Mama Ngina Kenyatta, the widow of founding father Jomo Kenyatta, and her son Uhuru Kenyatta have been sued by a relative over allegations of land grabbing.
The only surviving brother of Mzee Kenyatta, Peter Muigai Ngengi, accuses Mama Ngina and Uhuru of wrongfully depriving him of his three and a half acres. The plot is at Ichaweri village in Gatundu, Kiambu County.
Mama Ngina and Uhuru are yet to file a replying affidavit to the claims by Ngengi. In a petition filed at the High Court 34 years after the death of the former President, Ngengi alias Wakameme says that Kenyatta and his family took his land to satisfy their desire to expand their home to attain to the status of a presidential palace.
However, their father (the father of Mzee Jomo Kenyatta) would always stop such ideas and sternly warned the former President against misusing his powers.
Ngengi quotes in his suit papers what he said his father used to tell the President. “Na tondu unene ni uriaga mundu ta karubu (local brew) ndukanahatike muru wa thoguo (because power intoxicates like beer don’t you ever encroach upon your brother's inheritance).”
According to Ngengi, the former President took seriously the stern warning by their father and never moved anyone from his land. “All members of the family lived in joy and harmony in their portions of inheritance and neighbours applauded my father for his wisdom and love he had for his family,” Ngengi says.

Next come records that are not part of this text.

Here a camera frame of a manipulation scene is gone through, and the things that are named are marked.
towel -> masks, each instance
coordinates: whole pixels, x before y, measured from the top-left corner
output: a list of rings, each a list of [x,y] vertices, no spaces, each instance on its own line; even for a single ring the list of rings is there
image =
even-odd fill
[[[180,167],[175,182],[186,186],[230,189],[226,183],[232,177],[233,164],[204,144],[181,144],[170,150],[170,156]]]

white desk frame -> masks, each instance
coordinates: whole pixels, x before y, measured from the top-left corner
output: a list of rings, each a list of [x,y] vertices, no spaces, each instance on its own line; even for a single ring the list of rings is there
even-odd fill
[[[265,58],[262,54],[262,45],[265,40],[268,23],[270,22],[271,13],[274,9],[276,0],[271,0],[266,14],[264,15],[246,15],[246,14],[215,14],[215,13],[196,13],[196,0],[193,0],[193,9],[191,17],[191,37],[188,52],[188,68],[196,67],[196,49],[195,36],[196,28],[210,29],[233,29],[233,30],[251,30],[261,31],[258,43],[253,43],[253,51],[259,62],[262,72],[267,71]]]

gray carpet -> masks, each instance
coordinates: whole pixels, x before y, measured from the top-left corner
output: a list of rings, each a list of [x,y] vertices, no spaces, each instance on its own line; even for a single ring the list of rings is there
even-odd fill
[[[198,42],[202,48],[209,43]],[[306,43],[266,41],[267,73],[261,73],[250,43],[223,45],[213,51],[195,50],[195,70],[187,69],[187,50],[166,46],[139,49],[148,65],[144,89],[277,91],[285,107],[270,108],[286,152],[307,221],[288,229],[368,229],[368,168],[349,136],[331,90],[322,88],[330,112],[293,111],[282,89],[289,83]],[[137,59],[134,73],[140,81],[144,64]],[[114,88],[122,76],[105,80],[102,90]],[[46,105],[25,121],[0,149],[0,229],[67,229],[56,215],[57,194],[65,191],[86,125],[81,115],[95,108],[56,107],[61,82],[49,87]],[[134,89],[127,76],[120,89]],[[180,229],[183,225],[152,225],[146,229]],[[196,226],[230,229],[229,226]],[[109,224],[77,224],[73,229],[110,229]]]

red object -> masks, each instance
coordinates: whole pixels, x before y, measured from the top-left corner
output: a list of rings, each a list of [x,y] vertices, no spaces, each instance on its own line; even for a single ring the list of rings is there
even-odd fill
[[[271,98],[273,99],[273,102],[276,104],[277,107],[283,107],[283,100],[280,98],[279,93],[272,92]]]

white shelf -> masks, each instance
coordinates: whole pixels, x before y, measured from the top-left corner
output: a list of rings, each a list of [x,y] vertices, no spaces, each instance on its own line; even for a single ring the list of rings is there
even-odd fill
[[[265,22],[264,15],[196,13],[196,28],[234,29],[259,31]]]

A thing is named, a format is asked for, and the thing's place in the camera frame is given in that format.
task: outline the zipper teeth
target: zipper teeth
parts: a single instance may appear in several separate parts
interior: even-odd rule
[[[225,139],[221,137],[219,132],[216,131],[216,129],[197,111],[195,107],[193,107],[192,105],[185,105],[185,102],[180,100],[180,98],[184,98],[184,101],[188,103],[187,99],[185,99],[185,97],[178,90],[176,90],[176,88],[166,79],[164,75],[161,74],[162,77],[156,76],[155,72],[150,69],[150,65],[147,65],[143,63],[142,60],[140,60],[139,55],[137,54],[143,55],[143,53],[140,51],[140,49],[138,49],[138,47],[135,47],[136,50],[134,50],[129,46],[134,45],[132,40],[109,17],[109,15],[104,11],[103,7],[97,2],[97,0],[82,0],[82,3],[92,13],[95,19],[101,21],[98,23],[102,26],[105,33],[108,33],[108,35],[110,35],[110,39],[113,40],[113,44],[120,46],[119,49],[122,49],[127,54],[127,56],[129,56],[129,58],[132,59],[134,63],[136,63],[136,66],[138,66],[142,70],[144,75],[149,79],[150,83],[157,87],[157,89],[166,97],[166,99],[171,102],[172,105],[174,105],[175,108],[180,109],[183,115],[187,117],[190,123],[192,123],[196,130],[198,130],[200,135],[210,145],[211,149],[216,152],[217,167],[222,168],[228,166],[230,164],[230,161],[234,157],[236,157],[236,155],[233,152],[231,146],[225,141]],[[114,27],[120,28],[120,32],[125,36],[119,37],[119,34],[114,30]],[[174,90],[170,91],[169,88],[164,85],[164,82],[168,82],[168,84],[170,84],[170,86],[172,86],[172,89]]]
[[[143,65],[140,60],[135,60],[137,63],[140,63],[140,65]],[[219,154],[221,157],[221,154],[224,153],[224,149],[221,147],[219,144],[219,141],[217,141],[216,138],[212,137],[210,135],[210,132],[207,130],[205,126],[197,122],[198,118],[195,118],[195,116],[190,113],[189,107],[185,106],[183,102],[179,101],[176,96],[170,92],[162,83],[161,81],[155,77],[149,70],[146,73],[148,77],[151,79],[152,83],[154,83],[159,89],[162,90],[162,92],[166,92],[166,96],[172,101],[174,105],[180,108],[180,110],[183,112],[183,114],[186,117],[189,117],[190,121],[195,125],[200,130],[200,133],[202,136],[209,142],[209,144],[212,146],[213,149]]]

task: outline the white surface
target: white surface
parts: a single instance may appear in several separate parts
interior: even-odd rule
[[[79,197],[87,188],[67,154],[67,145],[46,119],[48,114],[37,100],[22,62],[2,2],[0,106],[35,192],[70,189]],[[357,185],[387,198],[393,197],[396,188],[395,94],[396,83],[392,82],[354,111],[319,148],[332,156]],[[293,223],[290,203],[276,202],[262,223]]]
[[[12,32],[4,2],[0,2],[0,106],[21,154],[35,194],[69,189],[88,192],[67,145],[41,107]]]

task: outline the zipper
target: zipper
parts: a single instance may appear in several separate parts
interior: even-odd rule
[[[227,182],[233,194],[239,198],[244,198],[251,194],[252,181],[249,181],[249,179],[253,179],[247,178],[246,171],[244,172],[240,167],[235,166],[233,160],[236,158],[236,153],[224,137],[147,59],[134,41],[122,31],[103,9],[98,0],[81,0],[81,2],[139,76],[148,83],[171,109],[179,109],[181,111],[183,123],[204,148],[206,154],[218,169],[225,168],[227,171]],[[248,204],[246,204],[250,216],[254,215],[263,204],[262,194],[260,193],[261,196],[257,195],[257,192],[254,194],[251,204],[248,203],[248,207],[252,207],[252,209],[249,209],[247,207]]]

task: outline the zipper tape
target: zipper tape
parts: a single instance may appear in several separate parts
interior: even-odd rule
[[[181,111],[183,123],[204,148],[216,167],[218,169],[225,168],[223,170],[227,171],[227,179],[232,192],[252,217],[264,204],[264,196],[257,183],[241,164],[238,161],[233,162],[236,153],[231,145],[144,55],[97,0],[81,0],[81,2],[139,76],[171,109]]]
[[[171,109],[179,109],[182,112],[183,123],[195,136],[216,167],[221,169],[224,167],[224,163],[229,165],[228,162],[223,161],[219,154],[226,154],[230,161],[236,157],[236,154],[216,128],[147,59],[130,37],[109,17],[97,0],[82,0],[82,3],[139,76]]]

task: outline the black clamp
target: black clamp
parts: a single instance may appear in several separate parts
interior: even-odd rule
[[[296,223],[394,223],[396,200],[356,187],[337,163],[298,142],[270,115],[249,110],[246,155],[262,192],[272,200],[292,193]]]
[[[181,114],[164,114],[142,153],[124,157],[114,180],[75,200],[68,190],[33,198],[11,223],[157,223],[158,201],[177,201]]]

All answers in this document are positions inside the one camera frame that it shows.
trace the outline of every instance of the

However, after their father died and even before his body was lowered into the grave, the beacons dividing Ngengi's and Kenyatta’s land were allegedly uprooted at the order of the President.

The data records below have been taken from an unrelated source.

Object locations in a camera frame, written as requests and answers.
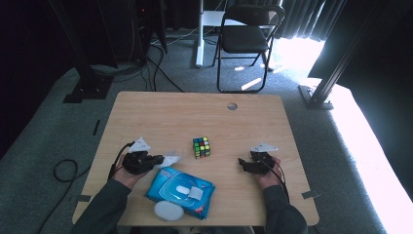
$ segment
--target wooden table
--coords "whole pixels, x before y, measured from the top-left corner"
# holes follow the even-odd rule
[[[236,110],[228,108],[235,105]],[[182,158],[174,168],[209,180],[216,189],[207,219],[199,220],[186,214],[179,221],[164,222],[153,212],[155,203],[144,196],[156,175],[154,170],[141,179],[130,194],[120,225],[265,225],[261,190],[238,163],[238,158],[249,162],[250,148],[261,141],[279,148],[270,154],[282,160],[291,204],[309,225],[319,221],[313,198],[302,197],[310,188],[280,97],[121,92],[97,149],[83,195],[94,196],[100,190],[119,150],[139,137],[144,137],[151,146],[151,155],[175,150]],[[195,159],[192,149],[195,137],[209,138],[210,157]],[[87,204],[78,203],[74,222]]]

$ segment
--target wire
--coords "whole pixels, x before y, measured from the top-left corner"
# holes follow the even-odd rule
[[[112,81],[112,82],[113,82],[113,83],[121,83],[121,82],[129,81],[129,80],[131,80],[131,79],[133,79],[133,78],[136,78],[136,77],[138,77],[138,76],[141,76],[141,75],[142,75],[142,72],[140,72],[140,74],[133,75],[133,76],[128,77],[128,78],[125,78],[125,79],[123,79],[123,80],[114,80],[114,81]]]
[[[93,68],[93,70],[96,74],[99,74],[99,75],[118,76],[118,75],[132,75],[136,72],[141,71],[142,67],[143,65],[136,61],[135,65],[131,67],[127,67],[125,69],[121,69],[121,70],[118,69],[114,71],[103,71],[103,70],[99,70],[96,68]]]
[[[268,164],[266,164],[266,163],[264,162],[264,160],[260,160],[260,162],[261,162],[262,164],[264,164],[268,169],[270,169],[270,171],[271,171],[274,175],[276,175],[277,179],[278,179],[278,180],[280,181],[280,183],[282,184],[282,189],[283,189],[283,191],[284,191],[284,193],[285,193],[286,201],[289,203],[288,189],[286,188],[286,184],[285,184],[285,175],[284,175],[284,173],[283,173],[283,171],[282,171],[282,167],[280,166],[280,164],[278,164],[277,162],[274,161],[274,163],[280,168],[280,171],[282,172],[282,177],[280,177],[276,172],[274,172],[274,170],[273,170],[270,166],[268,166]]]
[[[150,80],[151,80],[151,70],[149,69],[149,65],[146,65],[146,70],[148,71],[148,79],[146,79],[145,76],[142,74],[142,78],[146,83],[146,91],[148,91],[148,84],[149,84],[149,87],[151,88],[150,91],[153,91],[152,83],[150,82]]]
[[[133,144],[134,144],[134,141],[131,142],[131,143],[125,144],[124,147],[121,148],[121,150],[120,150],[119,153],[118,153],[118,156],[116,156],[115,162],[113,162],[112,166],[110,167],[110,171],[109,171],[109,175],[107,176],[107,180],[109,180],[116,172],[118,172],[118,170],[120,170],[121,168],[123,168],[123,167],[121,167],[121,168],[119,168],[119,169],[116,169],[116,165],[118,164],[119,158],[121,157],[121,155],[122,155],[122,153],[124,152],[124,150],[125,150],[127,147],[131,147]]]
[[[130,15],[131,15],[131,53],[130,53],[130,56],[128,58],[128,61],[131,61],[131,56],[132,56],[133,51],[134,51],[134,34],[135,34],[135,32],[134,32],[133,13],[131,11],[131,3],[130,3],[130,1],[127,1],[127,2],[128,2],[129,12],[130,12]]]
[[[148,60],[149,61],[151,61],[155,66],[156,66],[156,69],[155,69],[155,74],[154,74],[154,92],[156,92],[156,74],[157,74],[157,72],[158,72],[158,70],[160,70],[163,74],[164,74],[164,76],[176,87],[176,89],[178,89],[180,92],[182,92],[182,93],[185,93],[181,88],[179,88],[179,86],[177,86],[168,76],[167,76],[167,74],[161,69],[161,67],[159,66],[160,64],[161,64],[161,62],[162,62],[162,60],[164,59],[164,50],[162,50],[160,47],[158,47],[158,46],[154,46],[154,45],[151,45],[152,47],[155,47],[156,49],[158,49],[160,52],[161,52],[161,59],[160,59],[160,61],[159,61],[159,63],[158,64],[156,64],[155,63],[155,61],[153,61],[152,59],[150,59],[149,57],[148,57]]]
[[[216,41],[204,38],[204,41],[212,46],[216,46]]]
[[[57,174],[57,169],[60,167],[60,165],[62,165],[63,163],[72,163],[75,167],[75,171],[73,173],[72,178],[69,179],[63,179],[60,176],[58,176]],[[41,233],[41,231],[43,230],[43,227],[45,226],[46,222],[49,220],[49,218],[52,216],[52,214],[55,212],[55,210],[57,209],[57,207],[60,205],[60,203],[63,201],[63,199],[66,197],[67,193],[69,192],[70,188],[73,185],[73,182],[83,176],[85,173],[87,173],[89,170],[91,169],[91,166],[88,166],[82,173],[80,173],[78,175],[78,164],[76,163],[76,161],[72,160],[72,159],[63,159],[60,162],[58,162],[57,164],[55,164],[55,168],[53,170],[53,174],[54,177],[57,181],[59,182],[63,182],[66,183],[68,182],[69,185],[66,188],[66,191],[64,192],[63,196],[61,196],[60,200],[57,202],[57,204],[52,208],[52,210],[49,212],[49,214],[46,216],[45,220],[42,222],[42,224],[40,225],[39,230],[37,231],[37,233]]]
[[[225,12],[225,10],[226,10],[226,8],[227,8],[227,3],[228,3],[228,0],[221,0],[221,1],[218,3],[218,5],[215,7],[214,11],[216,12],[216,11],[218,10],[218,8],[219,8],[221,5],[223,5],[223,10],[221,10],[221,11],[224,11],[224,12]],[[186,38],[186,37],[189,37],[189,36],[193,35],[193,33],[194,33],[196,30],[198,30],[198,29],[199,29],[199,27],[196,27],[195,29],[193,29],[192,31],[190,31],[190,32],[188,32],[187,34],[184,34],[184,35],[167,36],[167,39],[168,39],[168,38],[172,38],[172,39],[175,39],[175,38],[176,38],[174,41],[167,43],[167,45],[171,45],[171,44],[173,44],[173,43],[175,43],[175,42],[177,42],[177,41],[179,41],[179,40],[182,40],[182,39],[184,39],[184,38]],[[212,30],[214,30],[214,29],[215,29],[215,26],[214,26],[210,31],[204,33],[204,36],[208,35],[208,34],[209,34]],[[151,44],[152,44],[152,45],[155,45],[155,46],[160,46],[160,45],[161,45],[161,44],[159,43],[159,39],[156,40],[156,41],[154,41],[154,42],[152,42]]]
[[[316,228],[316,226],[313,226],[313,229],[316,231],[317,234],[319,234],[319,230]]]

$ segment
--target black stand
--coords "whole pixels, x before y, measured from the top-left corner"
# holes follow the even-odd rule
[[[69,44],[66,46],[67,52],[80,75],[79,82],[73,93],[67,95],[63,102],[81,103],[83,98],[105,99],[113,77],[105,77],[104,79],[98,77],[89,65],[86,54],[60,0],[49,0],[49,4],[60,24],[60,28],[56,30],[62,32],[67,39]]]
[[[320,109],[320,110],[331,110],[334,109],[333,104],[330,100],[326,99],[322,102],[318,102],[317,99],[312,100],[314,95],[314,89],[308,86],[299,86],[298,89],[301,91],[304,101],[306,102],[307,108],[309,109]]]

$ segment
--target sunlight
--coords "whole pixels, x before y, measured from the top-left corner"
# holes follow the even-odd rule
[[[323,46],[323,41],[318,42],[303,38],[282,38],[277,41],[273,54],[280,56],[287,65],[311,68],[319,57]]]
[[[244,84],[243,86],[241,86],[241,89],[244,91],[244,90],[248,89],[249,87],[251,87],[255,84],[258,84],[261,80],[262,80],[261,78],[256,78],[255,80],[250,81],[250,82]]]
[[[243,66],[237,66],[236,68],[234,68],[234,70],[236,70],[236,71],[242,71],[244,69],[245,68]]]
[[[274,74],[276,74],[276,73],[282,72],[282,71],[284,71],[284,70],[286,70],[286,67],[285,67],[285,66],[280,66],[280,67],[274,69],[272,72],[273,72]]]
[[[343,97],[338,92],[351,96],[349,90],[336,85],[330,95],[336,97],[331,115],[368,197],[388,233],[406,233],[413,216],[412,202],[356,102],[337,98]]]

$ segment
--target black chair
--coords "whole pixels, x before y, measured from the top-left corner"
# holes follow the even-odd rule
[[[264,86],[267,78],[268,63],[273,49],[273,40],[276,30],[284,18],[284,9],[276,5],[237,5],[229,8],[222,18],[218,41],[215,49],[212,66],[218,59],[218,75],[216,87],[221,93],[258,93]],[[227,20],[240,22],[237,25],[228,24]],[[256,57],[226,57],[221,56],[221,50],[228,54],[258,54]],[[268,51],[265,59],[264,77],[262,85],[257,90],[224,91],[220,88],[221,61],[223,59],[254,59]]]

Ngengi says he protested against the action and declared that he would not give up his land. “I was ready to die and be buried with my father. I then went and put the beacons back to their rightful positions,” says Ngengi in his affidavit sworn in support of the case.

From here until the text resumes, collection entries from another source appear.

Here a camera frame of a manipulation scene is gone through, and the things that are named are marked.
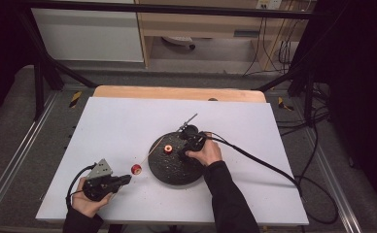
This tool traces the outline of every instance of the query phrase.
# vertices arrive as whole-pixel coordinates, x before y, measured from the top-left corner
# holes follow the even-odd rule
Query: white cabinet
[[[57,60],[143,62],[135,13],[33,9],[33,14],[47,51]]]

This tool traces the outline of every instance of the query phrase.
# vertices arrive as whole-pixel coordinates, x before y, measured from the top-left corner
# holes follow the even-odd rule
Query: handheld controller
[[[119,189],[131,181],[130,175],[112,177],[113,170],[105,159],[100,162],[86,176],[83,185],[85,196],[91,201],[101,201],[110,192],[117,193]]]
[[[186,151],[201,151],[206,142],[207,135],[204,132],[198,132],[198,128],[192,124],[186,126],[180,133],[180,139],[186,140],[185,146],[178,151],[178,155],[185,159]]]

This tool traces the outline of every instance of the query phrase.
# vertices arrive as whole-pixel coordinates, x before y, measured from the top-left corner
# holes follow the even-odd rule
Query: white table
[[[64,197],[80,170],[105,158],[114,176],[130,174],[131,166],[143,161],[157,138],[176,131],[196,113],[191,123],[200,130],[215,132],[292,176],[269,104],[91,97],[36,218],[63,221],[67,212]],[[308,224],[298,191],[289,180],[228,146],[220,147],[260,225]],[[143,172],[133,176],[131,183],[100,210],[106,222],[214,222],[212,197],[203,178],[172,186],[154,177],[147,160],[142,168]]]

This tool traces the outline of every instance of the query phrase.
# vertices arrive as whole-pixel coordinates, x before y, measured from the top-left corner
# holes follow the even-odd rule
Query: person's right hand
[[[99,202],[91,201],[82,191],[85,181],[86,178],[80,178],[77,192],[73,195],[73,209],[77,210],[85,216],[93,218],[101,207],[109,203],[113,193],[110,192]]]
[[[220,151],[219,145],[213,140],[207,139],[204,143],[204,147],[201,151],[186,151],[188,157],[196,158],[201,164],[209,166],[210,164],[223,160],[222,152]]]

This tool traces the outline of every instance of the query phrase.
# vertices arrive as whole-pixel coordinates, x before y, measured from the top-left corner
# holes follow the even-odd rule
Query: round perforated disk
[[[150,151],[161,140],[157,139]],[[179,138],[179,133],[169,133],[149,156],[149,167],[153,174],[162,182],[171,185],[184,185],[197,181],[203,175],[204,166],[195,159],[178,155],[178,151],[185,146],[186,140]],[[170,145],[173,150],[167,154],[164,147]]]

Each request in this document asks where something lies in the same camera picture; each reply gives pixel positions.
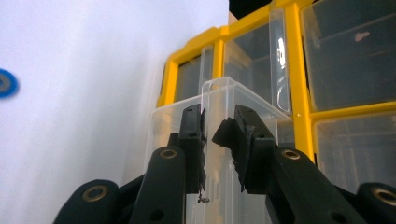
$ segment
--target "yellow plastic frame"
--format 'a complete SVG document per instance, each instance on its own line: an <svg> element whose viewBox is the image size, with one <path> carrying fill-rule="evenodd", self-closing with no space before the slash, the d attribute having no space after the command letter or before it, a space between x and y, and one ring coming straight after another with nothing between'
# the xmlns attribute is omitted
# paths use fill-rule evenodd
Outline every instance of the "yellow plastic frame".
<svg viewBox="0 0 396 224"><path fill-rule="evenodd" d="M274 0L270 5L260 8L240 21L220 28L210 28L191 39L183 49L176 51L168 58L163 75L163 88L157 106L170 105L175 101L177 70L180 64L199 56L203 48L213 46L212 78L222 77L225 42L268 23L270 11L283 8L296 148L314 161L317 152L317 138L313 132L315 122L324 119L340 119L396 111L396 102L390 102L313 112L309 90L306 87L301 25L301 10L311 4L312 0Z"/></svg>

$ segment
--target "blue circle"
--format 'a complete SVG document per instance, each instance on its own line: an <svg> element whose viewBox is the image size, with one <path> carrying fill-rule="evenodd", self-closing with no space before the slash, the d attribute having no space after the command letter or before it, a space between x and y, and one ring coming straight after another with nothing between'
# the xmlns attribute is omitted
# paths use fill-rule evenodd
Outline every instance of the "blue circle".
<svg viewBox="0 0 396 224"><path fill-rule="evenodd" d="M0 68L0 98L14 94L17 88L17 79L8 71Z"/></svg>

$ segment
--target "clear plastic box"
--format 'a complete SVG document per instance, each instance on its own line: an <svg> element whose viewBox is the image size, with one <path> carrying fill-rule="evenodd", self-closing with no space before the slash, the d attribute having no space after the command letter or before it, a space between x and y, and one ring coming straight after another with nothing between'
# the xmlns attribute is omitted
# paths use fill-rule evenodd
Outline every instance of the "clear plastic box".
<svg viewBox="0 0 396 224"><path fill-rule="evenodd" d="M318 167L334 185L356 193L360 184L396 188L396 113L323 120L315 125Z"/></svg>
<svg viewBox="0 0 396 224"><path fill-rule="evenodd" d="M201 55L178 67L175 102L200 94L202 84L212 78L212 64L213 46L208 46Z"/></svg>
<svg viewBox="0 0 396 224"><path fill-rule="evenodd" d="M286 114L291 114L284 10L269 23L225 43L224 76L240 82Z"/></svg>
<svg viewBox="0 0 396 224"><path fill-rule="evenodd" d="M206 191L203 192L203 197L209 198L210 203L198 203L198 195L187 195L187 223L271 223L265 208L265 196L240 192L241 187L230 150L214 144L211 139L224 119L233 118L235 105L254 109L281 146L293 146L291 119L229 77L205 82L202 92L200 96L160 107L152 113L146 167L152 151L166 146L169 134L179 131L183 109L201 104L206 109L205 135L208 139L204 149Z"/></svg>
<svg viewBox="0 0 396 224"><path fill-rule="evenodd" d="M302 22L314 110L396 101L396 1L321 0Z"/></svg>

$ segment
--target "small metal part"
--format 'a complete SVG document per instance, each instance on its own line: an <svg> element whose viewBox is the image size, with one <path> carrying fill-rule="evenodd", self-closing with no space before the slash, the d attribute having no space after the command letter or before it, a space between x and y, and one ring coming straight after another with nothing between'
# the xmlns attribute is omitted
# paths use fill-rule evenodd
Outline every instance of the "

At one point, he says, a presidential guard whom he identified as a Mr Gatundu came to him and pleaded with him to leave Kenyatta alone.
Ngengi says shortly after the burial of their father Kenyatta ordered for removal of the beacons and his arrest. Ngengi says he was arrested and taken to Gatundu colonial prison as his house was demolished.
He says he went through immense trauma sometimes without having enough food to eat. The President is said to have ordered later that Ngengi and his family be built a house in Mutomo on government land.
Ngengi says he was moved together with his family to Munyu near Ndarugu River in the middle of the wilderness with no tent or permanent structure to call a home.
He says he has nine children and several grandchildren many of whom have died of malnutrition. Ngengi equates his story to that of Naboth, Jezebel and Ahab in the Bible describing himself as the Naboth.
The story is in the book of Kings chapter one verse 21 where Ahab the king wanted the vineyard at Jezreel belonging to Naboth. Naboth refused and Jezebel, the king’s wife, schemed to kill him for Ahab to get the vineyard.
Ngengi says he continues to suffer and languish in poverty and believes the Kenyatta family threw him out of his land because of greed.
He claims in the court papers that the Kenyatta family owns huge chunks of land in the country. Ngengi pleads with the court to give him justice before he dies so that his children will benefit. “I pray that before I close my eyes in death I will get help. Countrymen, I fought for independence. God gave it to us. As for me it meant persecution and torture. I thank God that am still breathing. When my last breath comes and my eyes are closed in death, just know this is the truth,” says Ngengi in his affidavit.
Ngengi wants the court to make declarations that he is entitled to compensation by Uhuru and his mother for the dispossession. He also wants an order compelling the government to repossess the three and a half acres from Mama Ngina and Uhuru and give the land to him. Also sought is compensation from government for his wrongful detention of one year.